On a global scale, Kate's music probably reached its largest audience as a result of her music videos, which took her passion for storytelling and transposed it to cinematic levels. I'm sure most people are familiar with the iconic images of Kate in the white and red nightgowns from the two Wuthering Heights videos, or straddling a double bass in a shiny bikni/armour in Babooshka, or the camouflage of Army Dreamers. My personal favourites are Cloudbusting, in which Kate plays the son of inventor Donald Sutherland, and the video for the 2011 re-recording of Deeper Understanding (below), where Robbie Coltrane takes the role of the computer-obsessed protagonist.
4. Her aura of mystery
Kate has been an icon of popular culture for almost 40 years now, yet she's one of those celebrities who never show up in the tabloids or at red carpet events; in fact, she rarely even gives an interview. This means that when she comes out of the woodwork to drop an album or play her first live shows in 35 years, the world gets a lovely surprise - and even when she doesn't bless us with new work for a while, nobody forgets about her or publishes a "where are they now" clickbait piece about her online. We just wait for her to bless us again.

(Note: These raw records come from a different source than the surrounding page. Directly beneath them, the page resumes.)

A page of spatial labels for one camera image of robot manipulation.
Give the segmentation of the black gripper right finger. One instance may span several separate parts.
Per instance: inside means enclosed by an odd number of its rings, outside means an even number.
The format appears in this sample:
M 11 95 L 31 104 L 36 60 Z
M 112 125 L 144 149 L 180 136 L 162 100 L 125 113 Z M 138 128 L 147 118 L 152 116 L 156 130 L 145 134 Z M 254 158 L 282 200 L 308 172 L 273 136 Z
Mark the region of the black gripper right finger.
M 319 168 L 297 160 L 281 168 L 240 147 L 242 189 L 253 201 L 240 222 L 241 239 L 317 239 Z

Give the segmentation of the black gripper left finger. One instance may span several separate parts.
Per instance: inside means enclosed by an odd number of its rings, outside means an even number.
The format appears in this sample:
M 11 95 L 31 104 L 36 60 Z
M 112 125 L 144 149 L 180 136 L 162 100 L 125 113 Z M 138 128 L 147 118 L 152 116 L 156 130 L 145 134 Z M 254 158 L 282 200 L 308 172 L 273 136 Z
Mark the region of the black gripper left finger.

5. Her place in the musical canon
Kate Bush's music is hard to categorise. As I touched on earlier, when she arrived on the scene she was a single weird teenage girl putting out records at a time when the world was gripped by punk rock, disco and Grease. Her work is often described as 'art rock' but I'm not sure that quite covers it - she's an artist without a movement behind her whose influence is worn on the sleeves of four decades of weird teenage girls and beyond.
When speaking of Kate's contemporaries, people point to the likes of Pink Floyd, David Bowie, Elton John, Genesis and so on. One thing that I notice, and perhaps that you noticed too, is the lack of other women on the list. Arguably, Kate Bush is one of a select few female artists revered by men as much as, if not even more than, women. This, to me, goes part of the way in explaining her inclusion on those lists of the 'all-time greats' cranked out by mostly male music journalists (although somehow Rolling Stone neglected to include her in their definitive 100 Greatest Artists Of All Time).
In my opinion, Kate belongs right near the top of any list of the greatest ever musical artists but I'll settle for knowing just how many people around the world are on board with her stories of nuclear war, being lost out at sea, and the doomed love affair of Cathy & Heathcliff.